Hackerangriff auf Feuerwehr Stadtlohn abgewehrt
Die Feuerwehr Stadtlohn ist Ziel eines internationalen Hackerangriffs geworden. Nach Angaben der Stadt blieb der Vorfall ohne Folgen. Demnach war die Attacke Teil der weltweiten Cyberkampagne „FortiBleed“.
Veröffentlicht: Dienstag, 14.07.2026 05:49
Angriff früh erkannt
Wie die Stadt mitteilt, bemerkten die IT-Verantwortlichen den Angriff bereits rund eine Woche, bevor „FortiBleed“ Mitte Juni öffentlich bekannt wurde. Die Verwaltung leitete daraufhin sofort Gegenmaßnahmen ein.
Feuerwehr weiter einsatzbereit
Der Glasfaseranschluss der Feuer- und Rettungswache wurde vorsorglich getrennt, die betroffene Firewall ausgetauscht und das System überprüft. Ein Datenabfluss wurde bislang nicht festgestellt. Die Feuerwehr blieb nach Angaben der Stadt jederzeit dienstbereit, heißt es in der Münsterlandzeitung.
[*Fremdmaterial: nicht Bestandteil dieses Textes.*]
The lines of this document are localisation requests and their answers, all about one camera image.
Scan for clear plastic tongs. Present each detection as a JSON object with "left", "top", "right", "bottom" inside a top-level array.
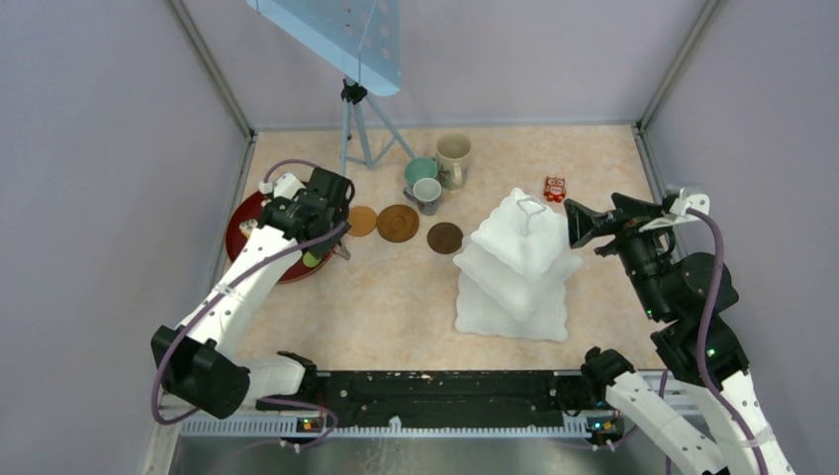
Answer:
[{"left": 332, "top": 240, "right": 351, "bottom": 261}]

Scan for blue tripod stand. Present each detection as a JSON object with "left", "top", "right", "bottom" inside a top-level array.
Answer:
[{"left": 339, "top": 75, "right": 418, "bottom": 175}]

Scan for grey ceramic cup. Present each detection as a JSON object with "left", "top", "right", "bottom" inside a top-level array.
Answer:
[{"left": 403, "top": 178, "right": 442, "bottom": 216}]

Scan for beige ceramic mug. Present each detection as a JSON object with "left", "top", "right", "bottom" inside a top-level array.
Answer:
[{"left": 435, "top": 133, "right": 472, "bottom": 190}]

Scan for round green macaron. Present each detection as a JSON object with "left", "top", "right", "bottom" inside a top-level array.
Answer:
[{"left": 301, "top": 252, "right": 322, "bottom": 268}]

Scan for blue perforated panel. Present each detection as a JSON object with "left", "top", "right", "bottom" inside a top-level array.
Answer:
[{"left": 248, "top": 0, "right": 403, "bottom": 97}]

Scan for dark brown wooden coaster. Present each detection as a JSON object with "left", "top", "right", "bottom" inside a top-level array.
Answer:
[{"left": 426, "top": 222, "right": 464, "bottom": 255}]

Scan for teal ceramic cup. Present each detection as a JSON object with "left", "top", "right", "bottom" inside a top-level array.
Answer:
[{"left": 403, "top": 157, "right": 437, "bottom": 187}]

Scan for light wooden coaster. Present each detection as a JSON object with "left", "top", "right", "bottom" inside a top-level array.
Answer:
[{"left": 348, "top": 206, "right": 378, "bottom": 237}]

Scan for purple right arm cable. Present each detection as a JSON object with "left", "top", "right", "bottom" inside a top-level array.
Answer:
[{"left": 681, "top": 208, "right": 770, "bottom": 475}]

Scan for white tiered serving stand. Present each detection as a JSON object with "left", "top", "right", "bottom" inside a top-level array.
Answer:
[{"left": 453, "top": 188, "right": 583, "bottom": 342}]

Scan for round red lacquer tray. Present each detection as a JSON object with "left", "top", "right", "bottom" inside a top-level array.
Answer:
[{"left": 225, "top": 191, "right": 333, "bottom": 284}]

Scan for medium brown wooden coaster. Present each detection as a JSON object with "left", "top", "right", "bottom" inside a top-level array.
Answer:
[{"left": 376, "top": 204, "right": 420, "bottom": 243}]

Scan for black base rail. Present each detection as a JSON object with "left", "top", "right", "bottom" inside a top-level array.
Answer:
[{"left": 292, "top": 370, "right": 608, "bottom": 428}]

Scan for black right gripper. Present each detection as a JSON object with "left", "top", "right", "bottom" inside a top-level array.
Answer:
[{"left": 563, "top": 191, "right": 673, "bottom": 319}]

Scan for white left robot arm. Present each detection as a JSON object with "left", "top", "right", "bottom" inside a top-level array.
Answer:
[{"left": 150, "top": 166, "right": 355, "bottom": 425}]

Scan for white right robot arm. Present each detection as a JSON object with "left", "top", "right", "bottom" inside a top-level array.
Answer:
[{"left": 564, "top": 189, "right": 792, "bottom": 474}]

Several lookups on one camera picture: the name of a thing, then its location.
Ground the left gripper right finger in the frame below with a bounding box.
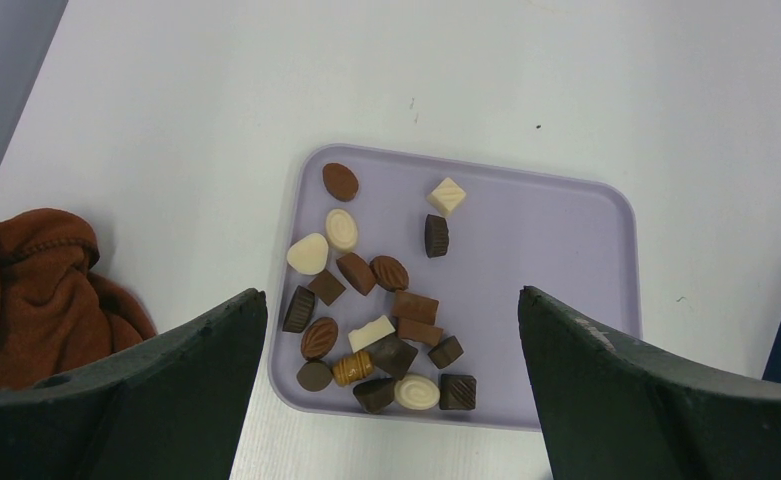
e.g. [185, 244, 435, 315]
[518, 286, 781, 479]

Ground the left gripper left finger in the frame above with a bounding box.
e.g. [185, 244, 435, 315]
[0, 289, 268, 479]

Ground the dark round disc chocolate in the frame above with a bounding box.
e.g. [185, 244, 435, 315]
[296, 360, 334, 392]

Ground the dark ridged square chocolate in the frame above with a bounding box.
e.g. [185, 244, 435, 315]
[439, 374, 477, 411]

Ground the dark fluted cup chocolate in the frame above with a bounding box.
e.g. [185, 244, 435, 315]
[282, 285, 316, 333]

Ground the brown leaf chocolate lower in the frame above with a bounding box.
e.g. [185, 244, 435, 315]
[300, 317, 339, 361]

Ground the brown leaf chocolate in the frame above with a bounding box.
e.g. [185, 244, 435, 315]
[300, 317, 339, 361]
[370, 255, 410, 292]

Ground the caramel barrel chocolate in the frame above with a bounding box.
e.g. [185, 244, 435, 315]
[332, 350, 374, 387]

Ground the white oval chocolate bottom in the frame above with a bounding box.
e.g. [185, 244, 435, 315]
[394, 374, 440, 411]

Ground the white teardrop chocolate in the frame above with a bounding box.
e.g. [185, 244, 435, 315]
[286, 233, 329, 275]

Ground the white rectangular chocolate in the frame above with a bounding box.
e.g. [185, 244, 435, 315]
[348, 315, 395, 353]

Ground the brown log chocolate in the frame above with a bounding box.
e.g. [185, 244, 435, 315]
[392, 290, 439, 325]

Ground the white oval swirl chocolate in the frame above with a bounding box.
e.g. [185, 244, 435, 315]
[325, 208, 359, 253]

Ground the purple chocolate tray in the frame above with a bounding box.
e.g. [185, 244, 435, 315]
[286, 145, 642, 430]

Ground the white square ridged chocolate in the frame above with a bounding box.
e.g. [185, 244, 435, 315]
[426, 177, 467, 218]

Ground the brown oval chocolate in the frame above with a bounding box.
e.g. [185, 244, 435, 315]
[322, 162, 360, 202]

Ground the brown crumpled cloth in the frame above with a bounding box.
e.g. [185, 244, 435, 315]
[0, 208, 156, 390]

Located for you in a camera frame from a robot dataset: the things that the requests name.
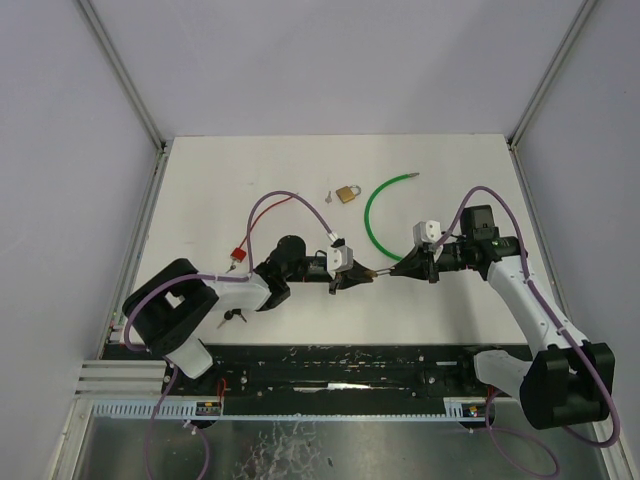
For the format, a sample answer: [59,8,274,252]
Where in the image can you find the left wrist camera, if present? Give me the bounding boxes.
[327,238,354,274]

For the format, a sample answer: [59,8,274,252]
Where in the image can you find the green cable lock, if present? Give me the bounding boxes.
[363,171,420,262]

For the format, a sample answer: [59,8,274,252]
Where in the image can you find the large brass padlock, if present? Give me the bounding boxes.
[335,185,361,204]

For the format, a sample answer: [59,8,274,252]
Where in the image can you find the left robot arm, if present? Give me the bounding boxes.
[122,235,377,379]

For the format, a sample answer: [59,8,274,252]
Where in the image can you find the small brass padlock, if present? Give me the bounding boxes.
[365,268,393,278]

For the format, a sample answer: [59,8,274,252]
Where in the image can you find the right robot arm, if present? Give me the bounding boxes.
[391,205,615,430]

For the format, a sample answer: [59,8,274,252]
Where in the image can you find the keys of orange padlock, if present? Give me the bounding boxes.
[217,309,247,329]

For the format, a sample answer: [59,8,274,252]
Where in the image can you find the red cable lock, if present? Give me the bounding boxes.
[230,195,293,265]

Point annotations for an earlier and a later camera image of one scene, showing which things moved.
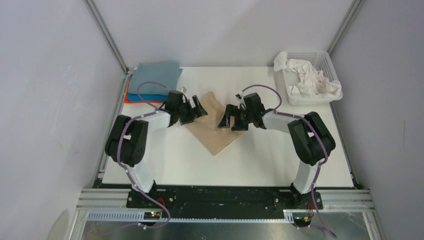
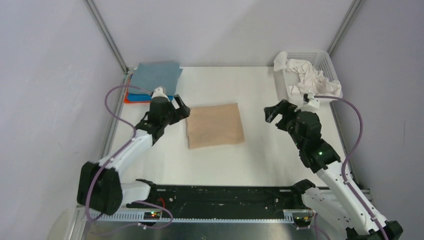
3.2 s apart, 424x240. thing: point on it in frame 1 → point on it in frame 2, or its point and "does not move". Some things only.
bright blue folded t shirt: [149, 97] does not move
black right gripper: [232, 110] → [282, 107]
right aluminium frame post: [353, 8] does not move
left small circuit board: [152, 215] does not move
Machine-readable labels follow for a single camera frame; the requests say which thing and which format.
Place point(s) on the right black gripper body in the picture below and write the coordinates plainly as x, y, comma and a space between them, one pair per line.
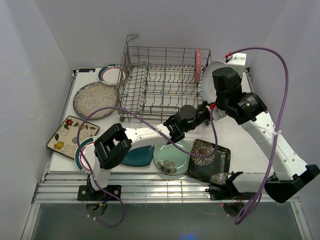
218, 102

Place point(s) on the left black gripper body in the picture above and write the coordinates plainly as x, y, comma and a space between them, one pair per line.
202, 112

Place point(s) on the white oval plate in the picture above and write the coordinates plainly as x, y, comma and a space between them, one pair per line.
207, 85

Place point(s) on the black floral square plate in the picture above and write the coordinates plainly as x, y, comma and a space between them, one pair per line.
213, 169

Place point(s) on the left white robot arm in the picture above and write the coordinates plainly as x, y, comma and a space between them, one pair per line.
116, 142

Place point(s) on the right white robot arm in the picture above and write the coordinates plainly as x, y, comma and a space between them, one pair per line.
290, 172

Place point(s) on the pink polka dot plate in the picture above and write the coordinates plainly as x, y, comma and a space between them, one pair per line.
197, 66

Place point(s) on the light green floral plate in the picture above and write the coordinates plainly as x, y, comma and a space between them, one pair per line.
170, 160

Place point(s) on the teal square plate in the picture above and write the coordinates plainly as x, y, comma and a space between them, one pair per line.
139, 157

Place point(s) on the small teal red rimmed plate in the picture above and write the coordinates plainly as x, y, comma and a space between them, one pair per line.
111, 73

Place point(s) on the grey speckled round plate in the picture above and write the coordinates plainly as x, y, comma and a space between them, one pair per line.
92, 97

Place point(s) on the large teal red rimmed plate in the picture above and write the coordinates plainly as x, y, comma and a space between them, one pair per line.
85, 154

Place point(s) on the left XDOF label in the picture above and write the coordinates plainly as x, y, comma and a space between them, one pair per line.
86, 70

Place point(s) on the cream floral square plate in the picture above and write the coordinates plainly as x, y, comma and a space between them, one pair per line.
64, 140

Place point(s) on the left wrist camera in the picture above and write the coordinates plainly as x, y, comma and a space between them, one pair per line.
217, 114

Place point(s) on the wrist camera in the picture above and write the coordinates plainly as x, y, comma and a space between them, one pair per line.
236, 61
217, 114

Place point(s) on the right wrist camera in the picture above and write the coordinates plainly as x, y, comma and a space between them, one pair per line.
236, 61

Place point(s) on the grey wire dish rack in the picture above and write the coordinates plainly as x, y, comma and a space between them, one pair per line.
161, 80

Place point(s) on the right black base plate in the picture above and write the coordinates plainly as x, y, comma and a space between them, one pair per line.
223, 192

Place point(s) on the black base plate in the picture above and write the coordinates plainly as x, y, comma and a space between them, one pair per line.
223, 192
84, 193

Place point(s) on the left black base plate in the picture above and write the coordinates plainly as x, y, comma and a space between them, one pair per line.
84, 193

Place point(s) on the aluminium frame rail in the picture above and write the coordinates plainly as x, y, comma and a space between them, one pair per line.
135, 188
Teil internationaler Angriffswelle
Bei dem Vorfall handelte es sich laut Stadt nicht um einen gezielten Angriff. Vielmehr war die Feuerwehr Stadtlohn Teil der weltweiten Cyberkampagne „FortiBleed“, die sich gegen Firewalls und VPN-Gateways des Herstellers Fortinet richtete.
Keine weiteren Bereiche betroffen
Nach Angaben der Verwaltung blieb der Angriff auf die Feuerwehr beschränkt. Weitere Bereiche der Stadtverwaltung waren demnach nicht betroffen.